FIG. 6 is a diagram for explaining a circuit for relaying using the optical transmission module of FIG.

7 is a diagram for explaining a circuit when performing reception at a relay point using the optical transmission module of FIG.

FIG. 8 is a diagram for explaining a circuit when performing loopback using the optical transmission module of FIG.

[Explanation of Codes] 1a, 1b; Transmission / Reception Unit 2; Optical Fiber 3; EDF 4; Transmission Unit 5; Reception Units 6, 6a, 6b; Repeater 10; Optical Transmission Module 11; Module Main Body 12, 13, 14, 15, 16; Ports 21, 25, 27, 29, 31, 32, 34, 35, 3
7, 45; Optical fiber 22, 39; WDM optical coupler 23; Optical circulator 24, 30, 36, 42; Optical switch 26; 10 dB optical coupler 28, 44; Excitation light source 38, 40; Optical isolator 41; EDF 46; Variable wavelength Filter 47; O / E converter 48; signal line 49; interfaces 50, 51, 52; drivers 61, 62; optical fiber 71; excitation light circuit 72; reception circuit 73; transmission circuit 74; relay circuit 75; relay / reception circuit 76; Loopback circuit

─────────────────────────────────────────────────── ─── Continuation of front page (51) Int.Cl. ⁷ Identification code FI theme code (reference) H04B 10/26 10/28 (72) Inventor Shoji Fujitomi 1-2-1 Shibaura, Minato-ku, Tokyo In Ocy Sea (72) Inventor Fumio Mao 1-2-1 Shibaura, Minato-ku, Tokyo F-Term in Oshi Sea Co., Ltd. (reference) 5K102 AA10 AB02 AD01 MA01 MA02 MA03 MB03 NA02

Claims (7)

[Claims] 1. An optical transmission module used in a system for transmitting optical information using an optical fiber, comprising: a module main body; and a first port provided in the module main body, to which a first optical fiber is connected. A second port provided on the module body to which a second optical fiber is connected, a third port provided on the module body for inputting transmission information, and a reception information provided on the module body. A fourth port for outputting, a receiving circuit for receiving the optical information transmitted through the first optical fiber through the first port, and outputting the received information from the fourth port, and an input for the third port A transmission circuit for transmitting the transmitted transmission information to the first optical fiber; and the second circuit for transmitting the information input from the first optical fiber.
A relay circuit for outputting to the optical fiber, a pumping optical circuit for sending pumping light to an optical amplifier provided in the first optical fiber, and an optical component group for switching an optical path to configure each circuit. Characteristic optical transmission module. 2. The receiving circuit, an optical circuit for guiding optical information through the first port, an optical amplifier for amplifying optical information guided to the optical circuit, and the amplified optical information for converting to electrical information. The optical transmission module according to claim 1, further comprising an O / E converter for converting and a signal line for guiding the electric information converted by the O / E converter to the fourth port. 3. The transmission information input from the third port is optical information, and the transmission circuit has an optical circuit that guides the transmission information input via the third port to the first port.

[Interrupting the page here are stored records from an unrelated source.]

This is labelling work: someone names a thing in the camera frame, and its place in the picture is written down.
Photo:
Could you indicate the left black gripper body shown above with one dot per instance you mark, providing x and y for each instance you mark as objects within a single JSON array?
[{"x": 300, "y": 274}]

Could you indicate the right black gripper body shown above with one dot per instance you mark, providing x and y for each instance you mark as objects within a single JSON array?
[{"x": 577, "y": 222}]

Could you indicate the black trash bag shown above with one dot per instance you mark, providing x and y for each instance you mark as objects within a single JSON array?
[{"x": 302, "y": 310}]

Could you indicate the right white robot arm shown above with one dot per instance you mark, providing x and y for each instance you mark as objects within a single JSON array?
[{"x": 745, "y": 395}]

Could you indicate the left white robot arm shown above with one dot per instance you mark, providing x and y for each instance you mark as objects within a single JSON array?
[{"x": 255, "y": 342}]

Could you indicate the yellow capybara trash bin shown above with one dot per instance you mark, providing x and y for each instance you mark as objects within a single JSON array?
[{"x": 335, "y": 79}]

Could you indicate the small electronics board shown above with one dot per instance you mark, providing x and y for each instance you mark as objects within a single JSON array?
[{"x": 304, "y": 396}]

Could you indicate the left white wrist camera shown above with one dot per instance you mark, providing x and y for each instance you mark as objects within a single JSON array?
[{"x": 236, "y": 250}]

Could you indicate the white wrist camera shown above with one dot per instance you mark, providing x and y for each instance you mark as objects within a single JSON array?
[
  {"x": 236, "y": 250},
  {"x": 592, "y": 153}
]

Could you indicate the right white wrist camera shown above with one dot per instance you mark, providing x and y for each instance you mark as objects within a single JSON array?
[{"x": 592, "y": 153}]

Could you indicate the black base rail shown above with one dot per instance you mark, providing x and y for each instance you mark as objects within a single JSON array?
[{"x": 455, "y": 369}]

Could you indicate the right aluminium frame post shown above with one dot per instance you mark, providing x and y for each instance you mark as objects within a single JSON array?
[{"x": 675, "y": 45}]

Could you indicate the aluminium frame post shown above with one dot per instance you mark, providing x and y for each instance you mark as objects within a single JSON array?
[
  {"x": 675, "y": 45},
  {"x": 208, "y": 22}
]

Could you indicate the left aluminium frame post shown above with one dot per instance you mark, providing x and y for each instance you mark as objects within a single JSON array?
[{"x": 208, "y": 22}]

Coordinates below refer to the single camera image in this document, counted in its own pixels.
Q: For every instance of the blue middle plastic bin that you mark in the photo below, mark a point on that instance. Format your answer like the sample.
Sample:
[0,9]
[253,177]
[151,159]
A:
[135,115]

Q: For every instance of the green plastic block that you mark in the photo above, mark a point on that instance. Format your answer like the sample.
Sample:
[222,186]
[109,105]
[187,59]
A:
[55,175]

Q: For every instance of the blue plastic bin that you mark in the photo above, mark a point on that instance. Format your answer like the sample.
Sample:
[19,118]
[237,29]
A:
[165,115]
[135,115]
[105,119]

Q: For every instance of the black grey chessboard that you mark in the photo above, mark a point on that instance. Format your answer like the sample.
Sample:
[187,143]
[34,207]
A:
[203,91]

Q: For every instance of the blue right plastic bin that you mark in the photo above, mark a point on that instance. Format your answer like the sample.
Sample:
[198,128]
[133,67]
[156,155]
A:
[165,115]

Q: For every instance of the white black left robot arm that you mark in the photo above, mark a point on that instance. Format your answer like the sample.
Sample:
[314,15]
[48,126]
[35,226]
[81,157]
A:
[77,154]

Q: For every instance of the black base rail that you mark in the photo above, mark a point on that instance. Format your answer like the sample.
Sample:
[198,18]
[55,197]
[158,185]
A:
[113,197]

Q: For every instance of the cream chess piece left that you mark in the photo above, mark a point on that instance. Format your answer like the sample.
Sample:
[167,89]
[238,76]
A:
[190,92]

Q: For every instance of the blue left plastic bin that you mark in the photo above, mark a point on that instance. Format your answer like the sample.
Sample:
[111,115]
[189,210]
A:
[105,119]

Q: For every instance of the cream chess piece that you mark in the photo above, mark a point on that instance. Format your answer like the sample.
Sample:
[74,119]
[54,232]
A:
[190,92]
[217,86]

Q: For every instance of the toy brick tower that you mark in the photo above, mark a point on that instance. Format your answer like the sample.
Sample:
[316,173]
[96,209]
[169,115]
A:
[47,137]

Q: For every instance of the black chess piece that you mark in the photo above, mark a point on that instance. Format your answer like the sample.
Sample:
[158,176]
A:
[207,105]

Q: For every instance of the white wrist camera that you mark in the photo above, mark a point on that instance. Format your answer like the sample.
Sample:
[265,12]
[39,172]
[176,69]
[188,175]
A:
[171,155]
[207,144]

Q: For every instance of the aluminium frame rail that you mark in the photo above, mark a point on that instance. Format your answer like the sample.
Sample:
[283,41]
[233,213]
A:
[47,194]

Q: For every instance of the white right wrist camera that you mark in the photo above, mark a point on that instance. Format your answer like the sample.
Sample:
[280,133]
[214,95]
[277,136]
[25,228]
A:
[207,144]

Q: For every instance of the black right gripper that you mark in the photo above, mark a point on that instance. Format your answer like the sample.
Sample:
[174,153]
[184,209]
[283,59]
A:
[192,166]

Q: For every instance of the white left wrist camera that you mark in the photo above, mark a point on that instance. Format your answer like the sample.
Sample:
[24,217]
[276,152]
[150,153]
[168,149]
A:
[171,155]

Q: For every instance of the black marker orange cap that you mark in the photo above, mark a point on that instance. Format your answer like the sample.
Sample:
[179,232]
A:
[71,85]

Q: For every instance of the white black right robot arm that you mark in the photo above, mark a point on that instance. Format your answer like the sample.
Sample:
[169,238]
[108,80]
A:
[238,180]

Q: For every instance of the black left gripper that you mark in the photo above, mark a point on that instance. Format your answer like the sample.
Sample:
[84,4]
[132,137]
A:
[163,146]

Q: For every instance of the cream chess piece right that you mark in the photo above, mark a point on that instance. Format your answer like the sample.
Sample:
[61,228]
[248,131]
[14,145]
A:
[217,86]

The optical transmission module according to claim 1 or 2, which is characterized in that. 4. The optical transmission module according to claim 1, wherein the relay circuit has an optical circuit that connects the first port and the second port. . 5. The pumping light circuit has a pumping light source, a driver for driving the pumping light source, and an optical circuit for guiding the pumping light from the pumping light source to the first port. Item 5. The optical transmission module according to any one of items 4. 6. The loopback circuit for outputting the optical information input from the first port from the first port, further comprising: a loopback circuit according to claim 1. Optical transmission module. 7. The relay / reception circuit according to claim 1, further comprising a relay / reception circuit that branches the optical information transmitted through the relay circuit by the reception circuit and guides it to the fourth port. The optical transmission module according to claim 1.